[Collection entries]
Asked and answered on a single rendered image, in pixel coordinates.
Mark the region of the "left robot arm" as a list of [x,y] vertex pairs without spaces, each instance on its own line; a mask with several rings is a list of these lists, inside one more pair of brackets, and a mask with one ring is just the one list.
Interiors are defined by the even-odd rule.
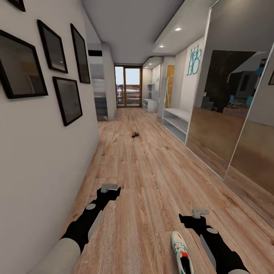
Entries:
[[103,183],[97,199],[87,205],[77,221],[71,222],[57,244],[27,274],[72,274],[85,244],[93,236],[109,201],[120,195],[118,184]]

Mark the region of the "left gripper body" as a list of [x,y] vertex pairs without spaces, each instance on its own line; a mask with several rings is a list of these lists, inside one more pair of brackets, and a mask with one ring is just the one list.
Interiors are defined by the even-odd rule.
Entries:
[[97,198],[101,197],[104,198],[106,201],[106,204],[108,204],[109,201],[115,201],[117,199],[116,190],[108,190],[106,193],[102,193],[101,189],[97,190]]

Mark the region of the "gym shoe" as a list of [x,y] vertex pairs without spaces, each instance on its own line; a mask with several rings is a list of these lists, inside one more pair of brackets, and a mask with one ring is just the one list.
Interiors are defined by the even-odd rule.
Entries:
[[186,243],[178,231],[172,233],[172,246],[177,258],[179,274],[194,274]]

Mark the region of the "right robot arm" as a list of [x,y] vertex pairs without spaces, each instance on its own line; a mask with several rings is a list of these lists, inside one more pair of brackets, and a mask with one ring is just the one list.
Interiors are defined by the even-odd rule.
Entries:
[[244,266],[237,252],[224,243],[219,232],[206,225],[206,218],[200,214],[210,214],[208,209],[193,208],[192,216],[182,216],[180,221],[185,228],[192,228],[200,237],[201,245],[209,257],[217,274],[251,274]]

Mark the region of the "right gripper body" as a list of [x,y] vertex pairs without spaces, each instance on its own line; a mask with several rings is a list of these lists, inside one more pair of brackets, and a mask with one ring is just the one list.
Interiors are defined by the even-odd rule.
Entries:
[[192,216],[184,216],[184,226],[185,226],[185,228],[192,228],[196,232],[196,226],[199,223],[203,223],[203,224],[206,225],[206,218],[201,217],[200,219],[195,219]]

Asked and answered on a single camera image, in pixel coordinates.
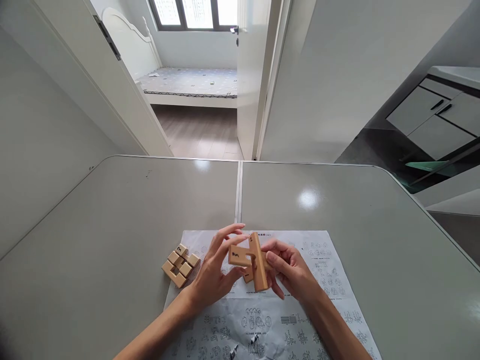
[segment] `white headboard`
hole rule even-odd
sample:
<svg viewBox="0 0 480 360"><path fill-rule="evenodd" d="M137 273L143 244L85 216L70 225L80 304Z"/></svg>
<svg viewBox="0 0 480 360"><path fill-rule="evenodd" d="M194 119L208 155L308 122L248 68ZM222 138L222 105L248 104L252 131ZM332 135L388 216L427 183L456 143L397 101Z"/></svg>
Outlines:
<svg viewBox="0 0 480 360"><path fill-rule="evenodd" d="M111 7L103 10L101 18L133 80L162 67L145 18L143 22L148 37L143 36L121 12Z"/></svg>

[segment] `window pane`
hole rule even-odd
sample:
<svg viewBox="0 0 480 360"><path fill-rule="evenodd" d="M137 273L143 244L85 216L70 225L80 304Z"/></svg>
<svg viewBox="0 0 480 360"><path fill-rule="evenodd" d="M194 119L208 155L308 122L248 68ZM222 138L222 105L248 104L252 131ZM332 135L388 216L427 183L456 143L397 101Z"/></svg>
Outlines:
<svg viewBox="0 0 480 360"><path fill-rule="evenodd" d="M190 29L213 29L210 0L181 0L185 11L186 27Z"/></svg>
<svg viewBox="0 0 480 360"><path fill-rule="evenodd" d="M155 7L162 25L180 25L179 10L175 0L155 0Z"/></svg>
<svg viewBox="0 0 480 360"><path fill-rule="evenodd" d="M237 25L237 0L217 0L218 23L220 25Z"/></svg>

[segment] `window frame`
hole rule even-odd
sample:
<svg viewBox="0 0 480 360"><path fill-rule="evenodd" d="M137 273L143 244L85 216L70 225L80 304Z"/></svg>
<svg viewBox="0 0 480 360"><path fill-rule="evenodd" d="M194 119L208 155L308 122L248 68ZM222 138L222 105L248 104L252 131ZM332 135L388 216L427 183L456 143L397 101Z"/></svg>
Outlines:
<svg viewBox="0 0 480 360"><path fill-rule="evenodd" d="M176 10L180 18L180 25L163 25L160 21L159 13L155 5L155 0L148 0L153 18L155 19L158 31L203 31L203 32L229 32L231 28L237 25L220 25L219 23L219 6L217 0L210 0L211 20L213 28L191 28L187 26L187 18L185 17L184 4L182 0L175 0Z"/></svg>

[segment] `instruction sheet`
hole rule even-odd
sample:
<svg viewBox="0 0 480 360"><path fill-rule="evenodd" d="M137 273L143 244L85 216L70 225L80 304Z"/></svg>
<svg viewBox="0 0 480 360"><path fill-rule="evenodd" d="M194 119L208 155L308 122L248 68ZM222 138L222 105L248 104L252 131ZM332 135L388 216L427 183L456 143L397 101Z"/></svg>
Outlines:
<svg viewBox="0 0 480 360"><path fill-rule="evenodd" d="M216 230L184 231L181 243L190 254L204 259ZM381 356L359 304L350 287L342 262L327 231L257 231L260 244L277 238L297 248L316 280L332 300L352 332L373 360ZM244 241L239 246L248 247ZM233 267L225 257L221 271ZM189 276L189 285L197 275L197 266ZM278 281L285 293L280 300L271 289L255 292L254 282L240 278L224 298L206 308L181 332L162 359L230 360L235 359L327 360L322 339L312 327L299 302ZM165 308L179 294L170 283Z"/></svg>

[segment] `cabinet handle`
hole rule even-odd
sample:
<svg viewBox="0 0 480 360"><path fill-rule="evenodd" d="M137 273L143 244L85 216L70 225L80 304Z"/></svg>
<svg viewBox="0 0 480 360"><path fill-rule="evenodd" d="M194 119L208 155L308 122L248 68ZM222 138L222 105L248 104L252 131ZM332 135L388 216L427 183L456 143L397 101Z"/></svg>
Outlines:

The problem =>
Search the lines above for the string "pixel", then show every one that has it.

Response to the exercise =>
Asked and answered on a single rendered image, in pixel coordinates.
Asked and answered on a single camera image, in pixel coordinates.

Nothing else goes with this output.